╔══
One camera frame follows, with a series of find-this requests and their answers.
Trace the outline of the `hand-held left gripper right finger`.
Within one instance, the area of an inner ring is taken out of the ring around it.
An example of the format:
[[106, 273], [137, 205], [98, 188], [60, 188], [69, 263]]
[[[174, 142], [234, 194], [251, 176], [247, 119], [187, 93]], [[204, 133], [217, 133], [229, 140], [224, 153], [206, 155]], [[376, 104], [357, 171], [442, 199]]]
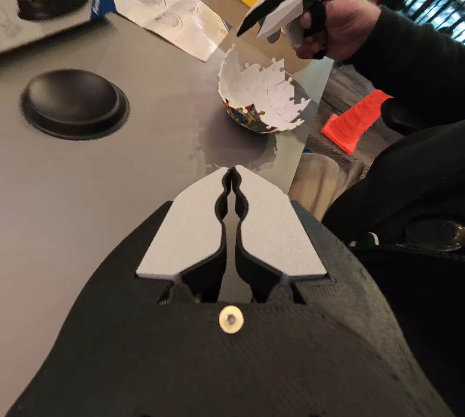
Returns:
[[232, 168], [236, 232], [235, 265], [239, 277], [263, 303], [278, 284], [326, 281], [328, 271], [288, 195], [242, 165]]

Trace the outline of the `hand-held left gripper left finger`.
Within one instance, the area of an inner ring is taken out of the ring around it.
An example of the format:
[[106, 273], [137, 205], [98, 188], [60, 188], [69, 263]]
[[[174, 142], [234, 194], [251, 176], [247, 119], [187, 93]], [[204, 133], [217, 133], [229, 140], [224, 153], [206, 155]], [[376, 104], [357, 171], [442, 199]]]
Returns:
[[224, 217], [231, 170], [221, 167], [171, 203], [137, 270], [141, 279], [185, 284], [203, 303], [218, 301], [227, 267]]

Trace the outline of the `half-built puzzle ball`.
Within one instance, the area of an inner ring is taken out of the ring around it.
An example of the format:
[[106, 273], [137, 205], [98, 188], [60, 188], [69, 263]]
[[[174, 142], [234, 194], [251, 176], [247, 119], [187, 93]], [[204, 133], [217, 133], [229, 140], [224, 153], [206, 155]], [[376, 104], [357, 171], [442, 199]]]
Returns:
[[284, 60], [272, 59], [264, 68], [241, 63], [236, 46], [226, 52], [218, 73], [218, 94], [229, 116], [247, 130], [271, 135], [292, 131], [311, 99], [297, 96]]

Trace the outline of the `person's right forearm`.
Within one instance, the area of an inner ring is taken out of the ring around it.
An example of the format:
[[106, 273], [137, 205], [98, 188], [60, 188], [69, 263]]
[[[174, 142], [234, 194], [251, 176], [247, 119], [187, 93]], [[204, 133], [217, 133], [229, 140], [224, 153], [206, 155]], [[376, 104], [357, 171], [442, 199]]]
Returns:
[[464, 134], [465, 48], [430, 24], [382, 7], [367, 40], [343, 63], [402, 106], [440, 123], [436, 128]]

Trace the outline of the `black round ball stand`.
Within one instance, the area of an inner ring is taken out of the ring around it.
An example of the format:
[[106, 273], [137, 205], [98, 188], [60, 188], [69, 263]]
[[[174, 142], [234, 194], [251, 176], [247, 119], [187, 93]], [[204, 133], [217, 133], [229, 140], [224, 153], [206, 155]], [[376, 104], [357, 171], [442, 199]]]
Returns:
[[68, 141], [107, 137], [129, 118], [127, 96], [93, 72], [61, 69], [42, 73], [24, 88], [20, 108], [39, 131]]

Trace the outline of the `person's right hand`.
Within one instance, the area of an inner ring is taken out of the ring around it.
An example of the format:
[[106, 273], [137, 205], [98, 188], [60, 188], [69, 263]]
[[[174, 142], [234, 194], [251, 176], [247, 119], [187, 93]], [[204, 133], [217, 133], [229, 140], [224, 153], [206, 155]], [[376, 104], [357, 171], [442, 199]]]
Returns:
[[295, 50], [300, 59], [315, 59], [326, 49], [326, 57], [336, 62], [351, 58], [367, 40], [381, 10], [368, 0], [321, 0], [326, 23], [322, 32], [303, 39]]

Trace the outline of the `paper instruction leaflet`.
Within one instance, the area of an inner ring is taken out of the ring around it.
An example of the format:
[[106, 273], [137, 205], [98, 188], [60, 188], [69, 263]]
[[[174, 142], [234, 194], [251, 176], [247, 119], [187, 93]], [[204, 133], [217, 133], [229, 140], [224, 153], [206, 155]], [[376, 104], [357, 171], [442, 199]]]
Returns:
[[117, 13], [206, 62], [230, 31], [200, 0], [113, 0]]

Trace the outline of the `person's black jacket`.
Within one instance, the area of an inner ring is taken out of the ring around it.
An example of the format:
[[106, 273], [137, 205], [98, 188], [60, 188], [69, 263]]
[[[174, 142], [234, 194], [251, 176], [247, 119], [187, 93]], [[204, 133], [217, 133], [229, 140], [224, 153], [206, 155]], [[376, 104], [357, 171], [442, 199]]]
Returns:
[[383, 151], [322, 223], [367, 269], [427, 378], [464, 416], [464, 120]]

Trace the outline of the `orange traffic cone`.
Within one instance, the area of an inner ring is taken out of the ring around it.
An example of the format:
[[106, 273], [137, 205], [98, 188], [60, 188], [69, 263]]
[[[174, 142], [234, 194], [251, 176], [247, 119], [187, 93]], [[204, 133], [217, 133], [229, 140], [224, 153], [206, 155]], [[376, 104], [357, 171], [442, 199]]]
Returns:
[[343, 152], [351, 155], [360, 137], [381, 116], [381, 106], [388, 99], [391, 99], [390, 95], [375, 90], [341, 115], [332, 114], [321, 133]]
╚══
— DIRECTIONS —
Please count the lines in the material above that hold "ball", and state only the number.

— OUTPUT FOR THIS TASK —
2